How Does Bugonia Differ From The Original?
Tracy wanted Bugonia to be more focused on Teddy and Michelle’s dynamic.
For an ending that originated in a 2003 film, Bugonia’s ending feels surprisingly timely. Bugonia focuses more on current concerns about climate change and corporate corruption, while nodding at the mainstreamification conspiracy theories.
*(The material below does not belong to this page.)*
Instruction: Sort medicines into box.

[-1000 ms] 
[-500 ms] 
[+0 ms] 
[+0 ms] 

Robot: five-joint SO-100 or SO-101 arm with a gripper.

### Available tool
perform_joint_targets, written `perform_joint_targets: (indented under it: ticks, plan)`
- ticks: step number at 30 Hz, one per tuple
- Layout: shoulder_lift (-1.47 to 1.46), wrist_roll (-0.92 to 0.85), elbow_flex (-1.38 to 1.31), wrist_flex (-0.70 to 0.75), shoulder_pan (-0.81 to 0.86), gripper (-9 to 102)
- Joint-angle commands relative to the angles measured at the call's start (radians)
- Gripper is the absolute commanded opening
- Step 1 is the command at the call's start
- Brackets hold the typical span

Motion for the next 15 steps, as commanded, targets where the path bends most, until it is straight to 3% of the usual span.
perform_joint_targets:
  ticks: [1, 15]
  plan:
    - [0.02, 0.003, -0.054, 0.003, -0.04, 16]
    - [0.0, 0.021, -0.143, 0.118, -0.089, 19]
That might be why the ending hits so much harder today than it might have 20 years ago, Tracy says.
“The ending of Bugonia is reckoning a little bit more with a very specific kind of political turn and hopelessness that we're feeling at the moment,” Tracy says. “And maybe probably as time has gone on and the climate catastrophe has felt increasingly urgent, and for some people hopeless, that that feeling of our relation to the planet and our trying to prefigure what the planet might look like without us and what our role is on this planet, I think all those questions feel much more top of mind ... The ending feels a bit more reactive around that.”
Lanthimos directs Stone on the set of Bugonia.
All the various changes that Tracy and Lanthimos made to the original’s story helped make the ending hit that much harder. The protagonist’s girlfriend in Save the Green Planet!, for example, was changed to Teddy’s cousin, Don (Aidan Delbis), while a prominent police investigation subplot in the original film was nixed altogether. “It wasn't changing much about the story or characters or dialogue or even too much in terms of tone, but maybe just shifting a few things to make the script more specifically directable for [Lanthimos] and his style,” Tracy says.
The first major change that Lanthimos made, Tracy recalls, was to the title itself. “It was Yorgos who suggested Bugonia, which is a Greek myth about a colony of bees that spontaneously arises from the corpse of a cow. It's a nice mix of the gross and the beautiful, which I think Yorgos likes. And also seemed like it touched on some other things in a nice way.”